Design Futures Lecture

From Data Visualisation to Data Manifestation

Thursday, November 14, 2013
3:30 pm to 5:00 pm
Dr. Kevin Walker, Royal College of Art

Is data visualization insufficient for apprehending and comprehending high volume, high-velocity, high-variety, and high-dimension data? This talk presents new approaches that go beyond mere two-dimensional visualization — whether screen-based or printed, static or dynamic — to encompass different forms, materials, and modes of experience. Data manifestation (developed by Kevin’s RCA colleague Karin von Ompteda), data materiality, and data experience bring together data science with an understanding of materials, modes of communication, sensory perception, cognitive and social processes, and especially, good design principles. It's a new kind of design practice that is data literate and grounded in science, while remaining experimental, critical, and conceptual.

Kevin Walker is a researcher, designer, writer and artist working at the boundaries of digital and physical – specifically in curation and computation in physical spaces, grounded in cognitive and cultural theory. Author of Hackers and Slackers (2012), co-editor of Digital Technologies and the Museum Experience (2008), his background is in journalism, design, interactive media, and education research.

Kevin Walker studied journalism and media, before moving into advertising and graphic design in the 1980s. He obtained a B.A. in anthropology and mass communications from the University of California, Berkeley in 1992, before working in radio for a while. He then gained a master’s in interactive telecommunication from New York University, focusing on physical computing, applying this subsequently as senior software designer for exhibitions at the American Museum of Natural History in New York in the late 1990's.
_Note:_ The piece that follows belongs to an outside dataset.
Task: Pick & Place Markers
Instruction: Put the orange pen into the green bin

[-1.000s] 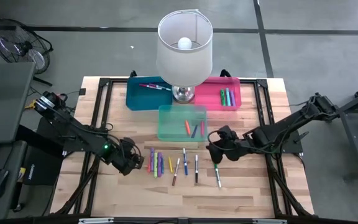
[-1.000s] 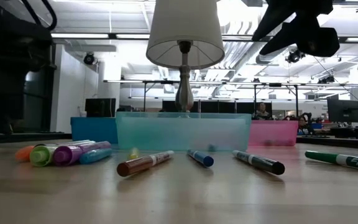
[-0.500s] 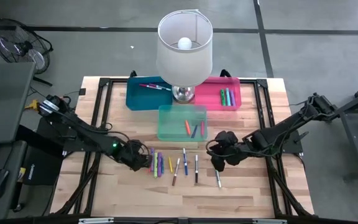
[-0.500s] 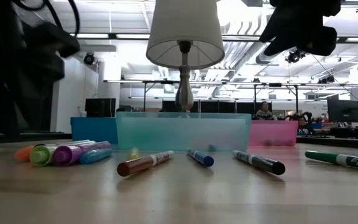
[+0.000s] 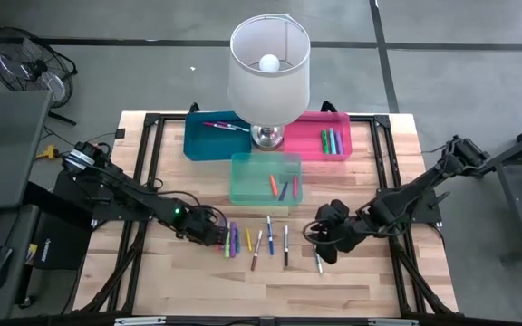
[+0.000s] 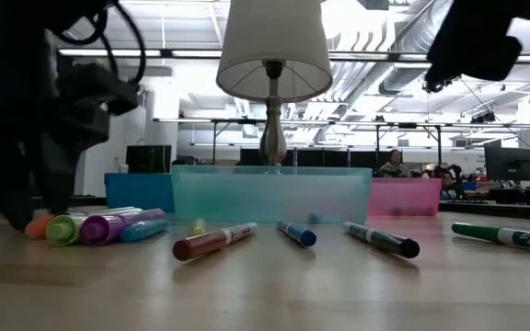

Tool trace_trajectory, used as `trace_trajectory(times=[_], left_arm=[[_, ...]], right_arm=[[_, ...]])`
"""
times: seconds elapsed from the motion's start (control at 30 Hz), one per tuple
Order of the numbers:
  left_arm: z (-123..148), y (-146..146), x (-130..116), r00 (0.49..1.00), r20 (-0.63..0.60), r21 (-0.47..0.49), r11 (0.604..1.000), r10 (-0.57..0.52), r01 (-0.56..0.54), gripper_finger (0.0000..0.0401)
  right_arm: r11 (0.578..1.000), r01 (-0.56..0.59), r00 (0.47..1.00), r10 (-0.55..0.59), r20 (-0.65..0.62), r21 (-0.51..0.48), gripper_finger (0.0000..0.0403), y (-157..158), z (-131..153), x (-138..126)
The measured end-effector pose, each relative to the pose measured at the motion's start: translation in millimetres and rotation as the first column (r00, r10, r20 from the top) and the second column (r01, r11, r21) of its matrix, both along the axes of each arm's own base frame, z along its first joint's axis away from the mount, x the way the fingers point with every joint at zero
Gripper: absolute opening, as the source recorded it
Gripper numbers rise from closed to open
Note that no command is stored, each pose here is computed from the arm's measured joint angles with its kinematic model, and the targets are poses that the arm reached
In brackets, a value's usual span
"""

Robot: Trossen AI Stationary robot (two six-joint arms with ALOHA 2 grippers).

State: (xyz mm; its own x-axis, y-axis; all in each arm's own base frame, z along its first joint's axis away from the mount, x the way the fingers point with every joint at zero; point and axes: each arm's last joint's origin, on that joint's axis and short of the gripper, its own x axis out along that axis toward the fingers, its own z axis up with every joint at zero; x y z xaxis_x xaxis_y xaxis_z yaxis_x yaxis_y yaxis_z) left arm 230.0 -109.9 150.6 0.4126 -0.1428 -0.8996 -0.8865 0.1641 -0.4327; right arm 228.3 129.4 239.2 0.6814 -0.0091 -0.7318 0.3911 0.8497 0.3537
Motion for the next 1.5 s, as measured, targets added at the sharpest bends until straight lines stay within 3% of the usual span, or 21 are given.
trace_trajectory(times=[0.13, 1.5], left_arm=[[6, 0, 3, 0.999, 0.021, 0.056, 0.998, -0.037, 0.036, 0.0152], [-10, -1, 4, 0.995, -0.093, 0.051, 0.998, -0.04, 0.045, 0.0152]], right_arm=[[0.999, -0.027, 0.999, 0.026, -0.022, -0.018, 0.0114, 4, -2, -5], [0.997, -0.008, 0.999, 0.005, -0.045, -0.071, 0.0114, 4, -4, -9]])
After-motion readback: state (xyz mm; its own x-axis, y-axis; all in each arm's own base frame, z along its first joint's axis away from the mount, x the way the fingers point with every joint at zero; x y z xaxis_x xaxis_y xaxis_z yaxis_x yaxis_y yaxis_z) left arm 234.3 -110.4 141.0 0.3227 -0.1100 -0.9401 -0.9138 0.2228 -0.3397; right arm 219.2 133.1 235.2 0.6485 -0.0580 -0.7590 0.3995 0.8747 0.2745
Since then Kevin has continued to design museum exhibits and media as well as work with artists to help them realise their technical ambitions. Kevin moved to London in 2003 to pursue doctoral research in museums and technology, completing this in 2010. Simultaneously he participated in funded research projects involving sensor networks, mobile technologies, and science education. Before coming to RCA, he served as course director of the M.Res. in Information Environments at London College of Communication, University of the Arts London, and worked as an artist.